Fiction: Loaf ‘n’ Jug

I was rooting around for something else and came across this 2014 fiction story I wrote. I don’t know why I never posted it before.

Creative Commons photo.

My head is in my sketchpad, as I etch away the contours of Mistress Taint’s poisonous talons. I couldn’t get the nails on the end curly enough without looking silly and deformed. I stop and try Black Pearl’s necklace and find that to be even more arduous shaping it around her neck. Circles are hard to get right.
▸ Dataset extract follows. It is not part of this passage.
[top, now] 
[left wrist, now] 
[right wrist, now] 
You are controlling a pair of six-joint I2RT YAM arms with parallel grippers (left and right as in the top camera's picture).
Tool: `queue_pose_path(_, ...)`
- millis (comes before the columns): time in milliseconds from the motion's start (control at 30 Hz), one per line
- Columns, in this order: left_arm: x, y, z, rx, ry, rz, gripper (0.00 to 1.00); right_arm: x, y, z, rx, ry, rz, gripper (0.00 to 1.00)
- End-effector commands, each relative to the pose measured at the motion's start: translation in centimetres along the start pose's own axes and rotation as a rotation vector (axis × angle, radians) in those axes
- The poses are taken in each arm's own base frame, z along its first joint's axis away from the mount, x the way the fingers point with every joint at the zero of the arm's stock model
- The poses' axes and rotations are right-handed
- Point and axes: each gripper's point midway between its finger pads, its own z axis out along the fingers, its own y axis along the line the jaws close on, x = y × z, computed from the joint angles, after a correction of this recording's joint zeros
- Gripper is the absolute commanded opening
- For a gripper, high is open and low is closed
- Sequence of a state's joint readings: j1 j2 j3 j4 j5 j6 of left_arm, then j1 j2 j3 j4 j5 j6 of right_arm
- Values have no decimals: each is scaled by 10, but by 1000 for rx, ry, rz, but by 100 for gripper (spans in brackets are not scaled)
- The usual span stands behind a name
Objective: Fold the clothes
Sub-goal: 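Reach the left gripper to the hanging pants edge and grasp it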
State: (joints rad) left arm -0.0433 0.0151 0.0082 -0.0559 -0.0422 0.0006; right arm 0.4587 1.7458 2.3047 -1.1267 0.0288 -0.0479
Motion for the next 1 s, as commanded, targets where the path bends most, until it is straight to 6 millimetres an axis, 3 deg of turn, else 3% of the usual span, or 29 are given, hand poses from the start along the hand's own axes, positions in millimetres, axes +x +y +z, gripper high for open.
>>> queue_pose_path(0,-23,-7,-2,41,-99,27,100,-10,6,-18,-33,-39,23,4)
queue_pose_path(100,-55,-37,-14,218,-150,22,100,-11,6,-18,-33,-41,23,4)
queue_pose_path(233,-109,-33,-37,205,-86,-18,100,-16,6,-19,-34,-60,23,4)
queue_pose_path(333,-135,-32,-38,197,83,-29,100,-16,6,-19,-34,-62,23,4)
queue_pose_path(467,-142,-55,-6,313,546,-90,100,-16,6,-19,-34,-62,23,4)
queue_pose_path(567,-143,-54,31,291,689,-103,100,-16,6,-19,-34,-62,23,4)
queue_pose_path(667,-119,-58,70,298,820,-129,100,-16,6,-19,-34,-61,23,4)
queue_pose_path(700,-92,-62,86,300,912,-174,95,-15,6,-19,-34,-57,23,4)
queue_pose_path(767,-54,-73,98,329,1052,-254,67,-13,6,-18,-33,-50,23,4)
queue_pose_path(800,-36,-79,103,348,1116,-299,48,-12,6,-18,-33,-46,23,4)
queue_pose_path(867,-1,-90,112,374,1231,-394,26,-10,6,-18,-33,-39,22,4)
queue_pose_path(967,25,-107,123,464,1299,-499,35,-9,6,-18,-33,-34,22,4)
“Amelia, your turn,” my teacher, Mr. Evans, says. A shadow looms in front of my desk, forcing me to bring my head out of my sketchpad. “To do the problem; it’s your turn to do the problem on the board, Amelia.” He holds a white stick of chalk between his forefinger and thumb, twitching away.

I hadn’t done last night’s homework. Or the night before that’s. In fact, I don’t remember the last time I completed a homework assignment without doodling all over the page galactic battles with my favorite superheroes and villains. Mr. Evans found my drawings to not be his idea of sine, cosine and tangent mastery.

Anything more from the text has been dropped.